Jupiter Jones
Ich Trag Den Sarg, Du Trägst Was Buntes (Indie Exclusive/Green Vinyl)
LP
Jupiter Jones veröffentlichen ihr neues Album „Ich Trag Den Sarg, Du Trägst Was Buntes“ auf Mathildas und Titus Tonträger. Bei Jupiter Jones war es die gute Sorte Blutvergießen in den letzten zwei Jahren. Herzblut und so. Die Band hat an einem neuen Album gearbeitet, das sie ohne falsche Bescheidenheit bereits jetzt ihr bestes nennen möchte.

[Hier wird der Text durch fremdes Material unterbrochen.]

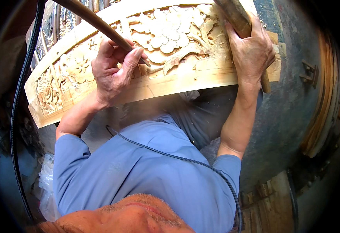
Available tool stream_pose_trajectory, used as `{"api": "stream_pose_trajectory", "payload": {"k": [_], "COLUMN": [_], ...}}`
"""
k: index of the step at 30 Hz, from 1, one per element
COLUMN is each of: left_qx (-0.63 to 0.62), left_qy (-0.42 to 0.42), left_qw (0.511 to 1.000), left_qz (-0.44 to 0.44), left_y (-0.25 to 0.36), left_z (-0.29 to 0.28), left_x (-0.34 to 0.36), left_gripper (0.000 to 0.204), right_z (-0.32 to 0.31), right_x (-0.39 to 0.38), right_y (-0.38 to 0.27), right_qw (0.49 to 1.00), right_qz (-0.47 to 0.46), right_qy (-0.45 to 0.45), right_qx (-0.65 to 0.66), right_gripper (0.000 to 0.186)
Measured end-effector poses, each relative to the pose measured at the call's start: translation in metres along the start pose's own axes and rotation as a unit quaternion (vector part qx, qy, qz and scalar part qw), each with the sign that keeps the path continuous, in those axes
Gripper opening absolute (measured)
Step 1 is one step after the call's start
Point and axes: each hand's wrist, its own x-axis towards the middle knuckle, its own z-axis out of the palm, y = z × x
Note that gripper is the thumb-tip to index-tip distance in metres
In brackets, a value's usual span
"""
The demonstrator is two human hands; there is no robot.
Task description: The person carves intricate floral patterns into a wooden panel using a chisel and a wooden mallet. They frequently pick up and switch between various chisels from a tool rack on the table and tap the tools with the mallet to remove wood chips.
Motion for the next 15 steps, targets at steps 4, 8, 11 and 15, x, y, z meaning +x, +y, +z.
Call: {"api": "stream_pose_trajectory", "payload": {"k": [4,8,11,15], "left_qx": [-0.008,-0.039,-0.036,-0.043], "left_qy": [-0.002,0.008,0.015,0.012], "left_qw": [1.0,0.999,0.998,0.998], "left_qz": [0.007,-0.018,-0.048,-0.051], "left_y": [-0.002,-0.002,0.001,0.004], "left_z": [0.001,0.002,0.003,0.006], "left_x": [0.0,0.0,0.0,-0.001], "left_gripper": [0.024,0.023,0.022,0.021], "right_z": [0.0,0.003,-0.002,-0.008], "right_x": [-0.001,-0.002,0.002,0.0], "right_y": [0.001,0.002,-0.002,0.002], "right_qw": [1.0,1.0,1.0,0.999], "right_qz": [-0.013,-0.025,-0.007,-0.002], "right_qy": [0.007,0.019,0.011,-0.006], "right_qx": [-0.005,0.003,0.009,0.034], "right_gripper": [0.053,0.052,0.05,0.052]}}
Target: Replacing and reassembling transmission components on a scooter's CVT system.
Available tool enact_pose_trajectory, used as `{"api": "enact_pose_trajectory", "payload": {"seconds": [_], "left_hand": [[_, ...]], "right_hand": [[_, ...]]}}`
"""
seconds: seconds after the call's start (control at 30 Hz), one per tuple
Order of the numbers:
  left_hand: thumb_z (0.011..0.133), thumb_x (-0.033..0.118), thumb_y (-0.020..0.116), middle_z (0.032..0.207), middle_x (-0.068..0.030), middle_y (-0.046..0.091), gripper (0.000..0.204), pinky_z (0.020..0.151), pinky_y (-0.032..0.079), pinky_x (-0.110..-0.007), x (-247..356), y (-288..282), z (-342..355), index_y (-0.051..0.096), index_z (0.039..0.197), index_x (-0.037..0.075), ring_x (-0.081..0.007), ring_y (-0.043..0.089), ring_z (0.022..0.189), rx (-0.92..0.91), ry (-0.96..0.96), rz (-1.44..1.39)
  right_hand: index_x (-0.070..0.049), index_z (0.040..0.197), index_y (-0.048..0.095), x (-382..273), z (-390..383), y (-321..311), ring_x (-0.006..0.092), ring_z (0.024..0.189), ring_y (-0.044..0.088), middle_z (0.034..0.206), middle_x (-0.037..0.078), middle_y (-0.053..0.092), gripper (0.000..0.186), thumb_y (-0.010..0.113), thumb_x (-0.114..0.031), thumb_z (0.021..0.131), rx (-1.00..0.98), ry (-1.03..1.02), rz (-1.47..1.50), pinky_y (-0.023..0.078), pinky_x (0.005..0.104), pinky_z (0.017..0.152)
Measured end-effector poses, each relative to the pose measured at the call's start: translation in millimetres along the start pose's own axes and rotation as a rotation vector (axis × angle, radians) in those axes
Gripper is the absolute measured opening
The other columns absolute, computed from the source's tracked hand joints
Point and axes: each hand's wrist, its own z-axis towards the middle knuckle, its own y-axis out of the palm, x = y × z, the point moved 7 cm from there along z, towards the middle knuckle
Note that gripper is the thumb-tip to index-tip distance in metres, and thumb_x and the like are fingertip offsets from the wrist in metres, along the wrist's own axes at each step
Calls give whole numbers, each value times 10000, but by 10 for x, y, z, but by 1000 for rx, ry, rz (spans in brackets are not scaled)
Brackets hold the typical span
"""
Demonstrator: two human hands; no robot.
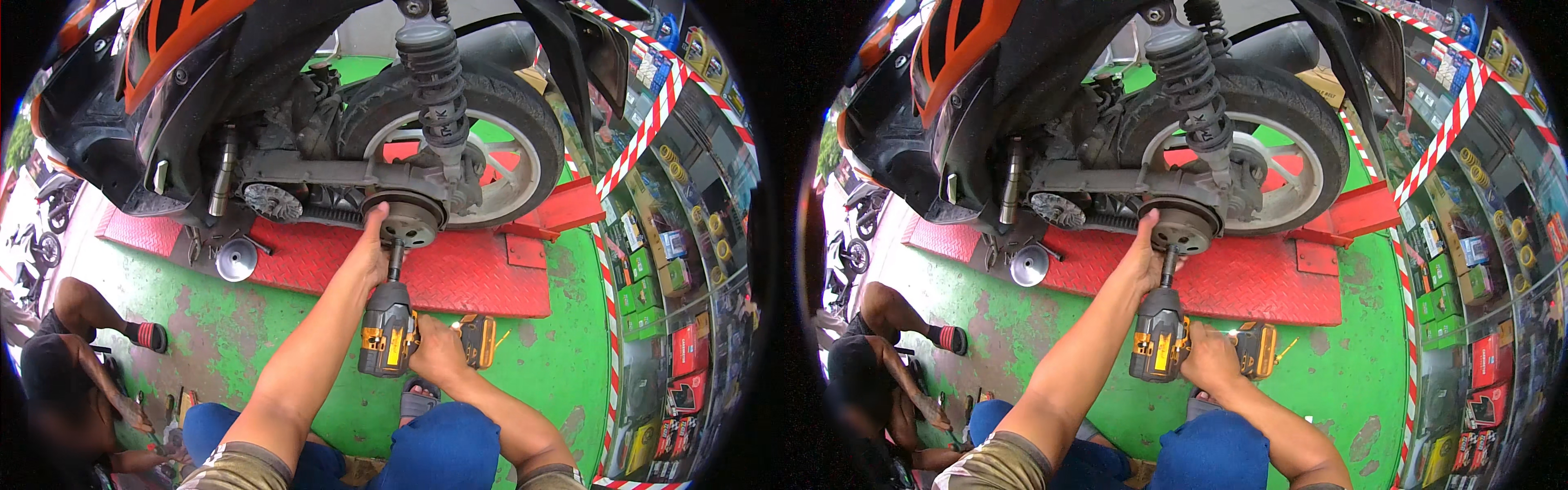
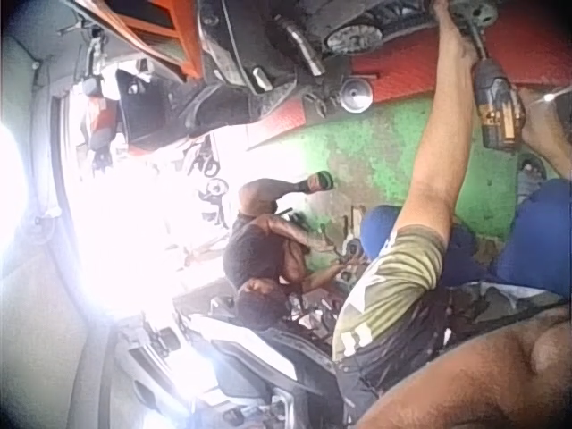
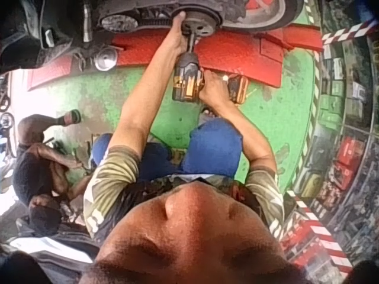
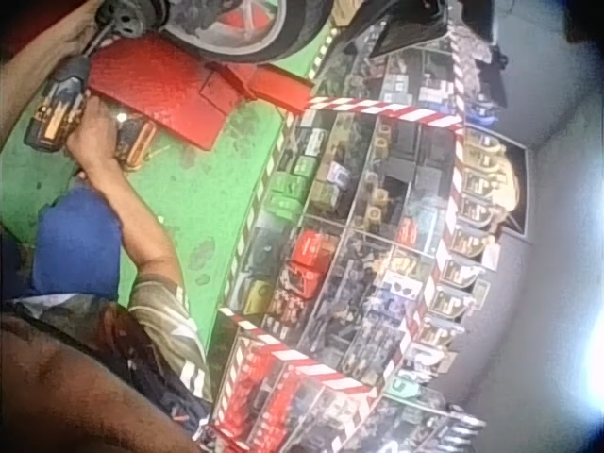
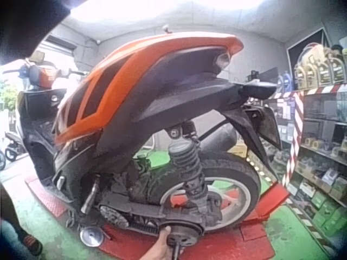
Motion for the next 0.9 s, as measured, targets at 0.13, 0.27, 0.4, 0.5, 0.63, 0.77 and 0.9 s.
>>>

Sicher ist jedoch: es ist das wichtigste Jupiter-Jones-Album ihrer bisherigen Bandgeschichte. Nach dem pandemiebedingt fragmentierten Vorgänger „Die Sonne Ist Ein Zwergstern“, der aus langen, teils digitalen Sessions und vorsichtigem Neujustieren entstand, durfte diesmal vieles anders laufen. Jupiter Jones zogen sich gemeinsam mit ihrem langjährigen Wegbegleiter Andreas Weizel in Sascha Eigners Studio in Hamburg zurück und schrieben einfach. Intuitiv, direkt, gemeinsam. Die Intuition der frühen Jahre trifft dabei auf ein heutiges „bisschen mehr ausgecheckt sein“. Die Band dreht gern mal auf elf, versteckt sich aber nicht vor dem Pop oder den Pop vor sich. Es entstehen Songs, die Tacheles reden, Liebeslieder schreiben und zugleich nach vorn wie nach hinten schauen. Vorwärts ist diesmal ganz bewusst auch eine Richtung. Alle Songs wurden als Band eingespielt, mit den Menschen, mit denen Jupiter Jones diese Band sind. Entsprechend authentisch fühlt sich das Ergebnis an. Trotz - und wegen - der Welt, wie sie ist, wurde bei den Aufnahmen viel gelacht. Gleichzeitig lässt sich „Ich Trag Den Sarg, Du Trägst Was Buntes“ an entscheidenden Stellen als das bislang klarste politische Statement der Band verstehen. Ambivalenz gehört seit fast 25 Jahren zur DNA von Jupiter Jones: ein bisschen nach hinten, ein bisschen nach vorn, und immer in mehrere Richtungen zugleich, ohne zu schielen. Oder anders gesagt: Keine Rede von pulsierenden Beats, peitschenden Gitarren und gesprengten Genre-Grenzen. Obwohl natürlich all das zutrifft.